Secondly, He is very ready to hear and answer the prayers of his people, Ps. 145:18, 19. In this appears the grace of his kingdom, that his subjects have not only liberty of petitioning, but all the encouragement that can be to petition. 1. The grant is very rich, that God will be nigh to all that call upon him; he will be always within call of their prayers, and they shall always find themselves within reach of his help. If a neighbour that is near is better than a brother afar off (Prov. 27:10), much more a God that is near. Nay, he will not only be nigh to them, that they may have the satisfaction of being heard, but he will fulfil their desires; they shall have what they ask and find that they seek. It was said (Ps. 145:16) that he satisfies the desire of every living thing, much more will he fulfil the desire of those that fear him; for he that feeds his birds will not starve his babes. He will hear their call and will save them; that is hearing them to purpose, as he heard David (that is, saved him) from the horn of the unicorn, Ps. 22:21. 2. The proviso is very reasonable. He will hear and help us, (1.) If we fear him, if we worship and serve him with a holy awe of him; for otherwise how can we expect that he should accept us? (2.) If we call upon him in truth; for he desires truth in the inward part. We must be faithful to God, and sincere in our professions of dependence on him, and devotedness to him. In all devotions inward impressions must be answerable to the outward expressions, else they are not performed in truth.

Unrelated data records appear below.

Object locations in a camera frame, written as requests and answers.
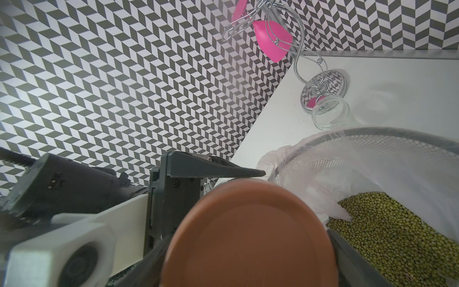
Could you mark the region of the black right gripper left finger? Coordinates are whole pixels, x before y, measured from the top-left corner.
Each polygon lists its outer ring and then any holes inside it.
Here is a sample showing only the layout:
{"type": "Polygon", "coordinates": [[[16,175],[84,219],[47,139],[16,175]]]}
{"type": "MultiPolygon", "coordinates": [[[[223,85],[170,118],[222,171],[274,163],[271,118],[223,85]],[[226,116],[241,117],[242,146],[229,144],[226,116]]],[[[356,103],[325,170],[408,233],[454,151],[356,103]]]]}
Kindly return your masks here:
{"type": "Polygon", "coordinates": [[[166,252],[172,240],[167,236],[155,245],[153,250],[116,287],[158,287],[166,252]]]}

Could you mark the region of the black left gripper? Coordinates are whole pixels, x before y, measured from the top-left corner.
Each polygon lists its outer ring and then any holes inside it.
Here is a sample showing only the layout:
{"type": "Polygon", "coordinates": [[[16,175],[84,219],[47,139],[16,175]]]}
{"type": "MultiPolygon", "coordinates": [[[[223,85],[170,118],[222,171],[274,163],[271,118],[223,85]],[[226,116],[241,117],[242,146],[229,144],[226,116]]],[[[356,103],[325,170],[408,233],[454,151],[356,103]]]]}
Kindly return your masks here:
{"type": "Polygon", "coordinates": [[[144,254],[173,234],[203,195],[202,178],[256,178],[266,173],[214,155],[170,151],[150,173],[144,254]]]}

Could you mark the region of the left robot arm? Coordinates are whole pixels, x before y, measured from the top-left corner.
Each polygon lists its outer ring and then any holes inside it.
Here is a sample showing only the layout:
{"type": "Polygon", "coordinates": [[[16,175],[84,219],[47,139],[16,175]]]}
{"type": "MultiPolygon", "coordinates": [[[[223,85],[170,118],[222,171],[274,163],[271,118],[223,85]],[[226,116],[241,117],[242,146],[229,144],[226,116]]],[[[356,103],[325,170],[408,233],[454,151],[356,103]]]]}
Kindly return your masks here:
{"type": "Polygon", "coordinates": [[[173,234],[204,193],[204,181],[215,178],[254,178],[264,171],[235,165],[214,155],[177,150],[161,156],[151,169],[148,186],[136,185],[126,173],[89,167],[47,153],[39,159],[1,150],[1,160],[25,167],[10,193],[1,198],[1,252],[56,229],[58,214],[98,214],[140,195],[148,196],[142,230],[144,252],[173,234]]]}

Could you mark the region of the grey mesh waste bin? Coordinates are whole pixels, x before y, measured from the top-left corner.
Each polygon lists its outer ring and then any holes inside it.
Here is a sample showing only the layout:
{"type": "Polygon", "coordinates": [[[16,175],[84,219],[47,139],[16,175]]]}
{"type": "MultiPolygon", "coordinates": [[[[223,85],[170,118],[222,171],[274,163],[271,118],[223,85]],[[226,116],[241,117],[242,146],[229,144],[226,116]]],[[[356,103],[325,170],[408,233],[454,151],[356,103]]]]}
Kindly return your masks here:
{"type": "Polygon", "coordinates": [[[415,130],[355,127],[324,132],[269,152],[259,162],[267,178],[286,188],[303,187],[288,175],[306,175],[337,201],[406,184],[433,193],[459,194],[459,143],[415,130]]]}

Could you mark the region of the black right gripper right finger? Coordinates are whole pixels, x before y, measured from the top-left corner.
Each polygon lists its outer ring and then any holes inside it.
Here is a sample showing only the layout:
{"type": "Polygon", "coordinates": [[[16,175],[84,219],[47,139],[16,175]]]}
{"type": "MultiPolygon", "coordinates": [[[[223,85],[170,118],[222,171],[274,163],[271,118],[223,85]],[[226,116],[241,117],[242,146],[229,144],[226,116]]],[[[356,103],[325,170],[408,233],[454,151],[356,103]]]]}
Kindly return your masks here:
{"type": "Polygon", "coordinates": [[[339,287],[392,287],[355,248],[336,231],[327,231],[335,252],[339,287]]]}

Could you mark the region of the glass jar with mung beans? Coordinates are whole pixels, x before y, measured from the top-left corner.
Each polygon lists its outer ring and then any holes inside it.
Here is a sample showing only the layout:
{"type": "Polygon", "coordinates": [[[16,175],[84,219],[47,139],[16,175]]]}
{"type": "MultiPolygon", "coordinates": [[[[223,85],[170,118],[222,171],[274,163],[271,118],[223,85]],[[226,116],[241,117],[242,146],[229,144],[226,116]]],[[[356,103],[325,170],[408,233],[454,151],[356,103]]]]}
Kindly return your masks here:
{"type": "Polygon", "coordinates": [[[313,124],[319,130],[334,130],[343,126],[350,116],[349,104],[341,97],[327,96],[318,100],[311,112],[313,124]]]}

Thirdly, He takes those under his special protection who have a confidence and complacency in him (Ps. 145:20): The Lord preserves all those that love him; they lie exposed in this world, but he, by preserving them in their integrity, will effectually secure them, that no real evil shall befal them.
[3.] If any are destroyed they may thank themselves: All the wicked he will destroy, but they have by their wickedness fitted themselves for destruction. This magnifies his goodness in the protection of the righteous, that with their eyes they shall see the reward of the wicked (Ps. 91:8); and God will by this means preserve his people, even by destroying the wicked that would do them a mischief.
Lastly, The psalmist concludes, 1. With a resolution to give glory to God himself (Ps. 145:21): My mouth shall speak the praise of the Lord. When we have said what we can, in praising God, still there is more to be said, and therefore we must not only begin our thanksgivings with this purpose, as he did (Ps. 145:1), but conclude them with it, as he does here, because we shall presently have occasion to begin again. As the end of one mercy is the beginning of another, so should the end of one thanksgiving be. While I have breath to draw, my mouth shall still speak God’s praises. 2. With a call to others to do so too: Let all flesh, all mankind, bless his holy name for ever and ever. Some of mankind shall be blessing God for ever; it is a pity but that they should be all so engaged.